What to work on:
Return the data below exactly, but only from the line containing "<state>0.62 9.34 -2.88" through the line containing "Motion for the", with both of those lines included.

Information shown:
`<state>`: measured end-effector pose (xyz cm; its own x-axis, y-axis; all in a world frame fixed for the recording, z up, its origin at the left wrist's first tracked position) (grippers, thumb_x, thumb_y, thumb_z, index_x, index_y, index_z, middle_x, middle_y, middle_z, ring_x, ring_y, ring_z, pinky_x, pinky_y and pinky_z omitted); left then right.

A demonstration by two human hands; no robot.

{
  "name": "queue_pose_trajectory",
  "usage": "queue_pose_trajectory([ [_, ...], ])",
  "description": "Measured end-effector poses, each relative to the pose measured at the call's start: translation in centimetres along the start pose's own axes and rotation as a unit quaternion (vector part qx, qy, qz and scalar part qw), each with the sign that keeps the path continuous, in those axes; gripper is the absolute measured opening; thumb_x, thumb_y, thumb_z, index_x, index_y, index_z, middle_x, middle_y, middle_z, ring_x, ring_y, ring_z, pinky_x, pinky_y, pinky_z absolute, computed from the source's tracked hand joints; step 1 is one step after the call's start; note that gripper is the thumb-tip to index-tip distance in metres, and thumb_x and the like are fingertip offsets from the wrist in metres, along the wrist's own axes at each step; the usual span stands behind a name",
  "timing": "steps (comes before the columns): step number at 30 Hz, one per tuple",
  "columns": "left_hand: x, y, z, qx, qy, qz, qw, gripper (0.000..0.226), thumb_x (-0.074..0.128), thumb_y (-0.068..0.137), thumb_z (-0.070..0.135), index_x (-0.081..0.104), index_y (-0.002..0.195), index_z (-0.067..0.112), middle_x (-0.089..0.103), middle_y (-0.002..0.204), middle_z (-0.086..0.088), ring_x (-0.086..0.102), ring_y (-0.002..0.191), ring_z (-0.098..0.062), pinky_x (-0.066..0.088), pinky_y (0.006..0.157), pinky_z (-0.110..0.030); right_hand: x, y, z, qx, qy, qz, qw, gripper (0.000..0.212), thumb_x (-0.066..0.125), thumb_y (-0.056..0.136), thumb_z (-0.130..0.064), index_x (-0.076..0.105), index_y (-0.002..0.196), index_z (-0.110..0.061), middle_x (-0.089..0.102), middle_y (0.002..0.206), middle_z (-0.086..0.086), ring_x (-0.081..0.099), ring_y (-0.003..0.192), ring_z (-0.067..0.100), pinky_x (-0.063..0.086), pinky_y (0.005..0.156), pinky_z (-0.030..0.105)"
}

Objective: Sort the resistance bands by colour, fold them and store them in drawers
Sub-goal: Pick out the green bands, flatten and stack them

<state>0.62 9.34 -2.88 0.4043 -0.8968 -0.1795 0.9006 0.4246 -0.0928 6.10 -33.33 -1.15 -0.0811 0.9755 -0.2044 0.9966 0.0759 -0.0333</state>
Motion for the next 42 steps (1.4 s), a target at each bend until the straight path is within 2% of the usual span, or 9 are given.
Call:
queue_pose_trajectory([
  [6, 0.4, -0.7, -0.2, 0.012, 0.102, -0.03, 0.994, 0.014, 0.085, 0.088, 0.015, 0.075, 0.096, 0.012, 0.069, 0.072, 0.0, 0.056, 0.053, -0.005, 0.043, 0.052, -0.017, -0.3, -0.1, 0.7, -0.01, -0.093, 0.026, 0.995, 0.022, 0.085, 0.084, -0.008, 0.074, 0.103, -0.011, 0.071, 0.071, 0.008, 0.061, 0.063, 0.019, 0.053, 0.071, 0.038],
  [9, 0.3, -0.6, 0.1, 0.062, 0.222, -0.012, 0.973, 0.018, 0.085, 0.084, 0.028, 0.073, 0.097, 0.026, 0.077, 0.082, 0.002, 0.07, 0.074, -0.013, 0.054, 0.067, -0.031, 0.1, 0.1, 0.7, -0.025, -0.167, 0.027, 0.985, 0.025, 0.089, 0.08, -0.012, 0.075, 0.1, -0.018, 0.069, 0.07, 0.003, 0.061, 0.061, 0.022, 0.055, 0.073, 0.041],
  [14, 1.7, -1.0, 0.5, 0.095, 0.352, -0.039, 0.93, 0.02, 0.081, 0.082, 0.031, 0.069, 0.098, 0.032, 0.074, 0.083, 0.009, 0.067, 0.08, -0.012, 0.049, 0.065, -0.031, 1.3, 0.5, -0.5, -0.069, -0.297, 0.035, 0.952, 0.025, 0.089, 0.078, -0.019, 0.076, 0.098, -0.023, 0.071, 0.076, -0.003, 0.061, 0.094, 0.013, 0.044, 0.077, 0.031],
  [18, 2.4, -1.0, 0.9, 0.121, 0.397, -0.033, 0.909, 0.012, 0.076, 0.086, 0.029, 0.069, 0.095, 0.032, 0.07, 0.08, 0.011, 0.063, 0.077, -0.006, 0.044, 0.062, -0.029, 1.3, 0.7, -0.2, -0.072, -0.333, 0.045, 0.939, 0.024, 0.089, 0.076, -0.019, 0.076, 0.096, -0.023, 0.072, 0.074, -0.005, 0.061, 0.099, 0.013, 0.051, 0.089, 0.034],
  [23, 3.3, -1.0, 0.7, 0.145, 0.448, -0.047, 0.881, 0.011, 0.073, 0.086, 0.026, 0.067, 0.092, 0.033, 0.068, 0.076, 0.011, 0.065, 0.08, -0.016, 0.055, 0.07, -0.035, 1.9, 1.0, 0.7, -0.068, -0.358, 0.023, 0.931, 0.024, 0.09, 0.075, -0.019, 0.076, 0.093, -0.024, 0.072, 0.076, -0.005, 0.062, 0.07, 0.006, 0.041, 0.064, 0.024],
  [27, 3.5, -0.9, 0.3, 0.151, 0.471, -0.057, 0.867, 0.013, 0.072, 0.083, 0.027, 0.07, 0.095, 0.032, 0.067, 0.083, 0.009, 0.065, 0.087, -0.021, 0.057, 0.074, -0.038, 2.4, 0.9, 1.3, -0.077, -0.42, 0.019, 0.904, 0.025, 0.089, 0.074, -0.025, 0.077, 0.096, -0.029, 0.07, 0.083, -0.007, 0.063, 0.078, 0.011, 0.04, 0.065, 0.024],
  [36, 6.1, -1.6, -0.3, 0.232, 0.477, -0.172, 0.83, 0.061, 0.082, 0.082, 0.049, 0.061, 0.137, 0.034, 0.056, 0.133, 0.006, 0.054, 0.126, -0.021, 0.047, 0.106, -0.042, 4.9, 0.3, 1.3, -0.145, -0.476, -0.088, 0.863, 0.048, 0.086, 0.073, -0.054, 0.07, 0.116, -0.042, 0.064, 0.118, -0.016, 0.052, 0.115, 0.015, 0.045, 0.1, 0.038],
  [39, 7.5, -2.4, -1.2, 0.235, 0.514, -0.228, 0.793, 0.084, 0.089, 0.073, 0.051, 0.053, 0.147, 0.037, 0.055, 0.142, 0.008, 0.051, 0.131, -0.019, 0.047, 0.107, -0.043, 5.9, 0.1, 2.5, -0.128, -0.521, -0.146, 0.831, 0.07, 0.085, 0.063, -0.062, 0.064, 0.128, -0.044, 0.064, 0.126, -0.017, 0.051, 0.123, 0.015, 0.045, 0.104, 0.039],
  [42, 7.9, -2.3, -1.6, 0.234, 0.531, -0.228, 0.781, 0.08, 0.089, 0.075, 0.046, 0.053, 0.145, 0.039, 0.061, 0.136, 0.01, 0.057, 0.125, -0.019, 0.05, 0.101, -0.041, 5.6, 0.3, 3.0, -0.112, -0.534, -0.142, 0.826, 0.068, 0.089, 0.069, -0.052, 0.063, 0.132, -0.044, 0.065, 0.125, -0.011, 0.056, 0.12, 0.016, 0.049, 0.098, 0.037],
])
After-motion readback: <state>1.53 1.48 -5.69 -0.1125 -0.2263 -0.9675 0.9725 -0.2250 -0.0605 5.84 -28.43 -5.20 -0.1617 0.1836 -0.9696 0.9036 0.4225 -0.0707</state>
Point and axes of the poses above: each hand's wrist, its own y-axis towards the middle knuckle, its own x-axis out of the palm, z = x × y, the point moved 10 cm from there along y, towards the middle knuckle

Answer below:
<state>0.62 9.34 -2.88 0.4043 -0.8968 -0.1795 0.9006 0.4246 -0.0928 6.10 -33.33 -1.15 -0.0811 0.9755 -0.2044 0.9966 0.0759 -0.0333</state>
Motion for the next 42 steps (1.4 s), a target at each bend until the straight path is within 2% of the usual span, or 9 are given.

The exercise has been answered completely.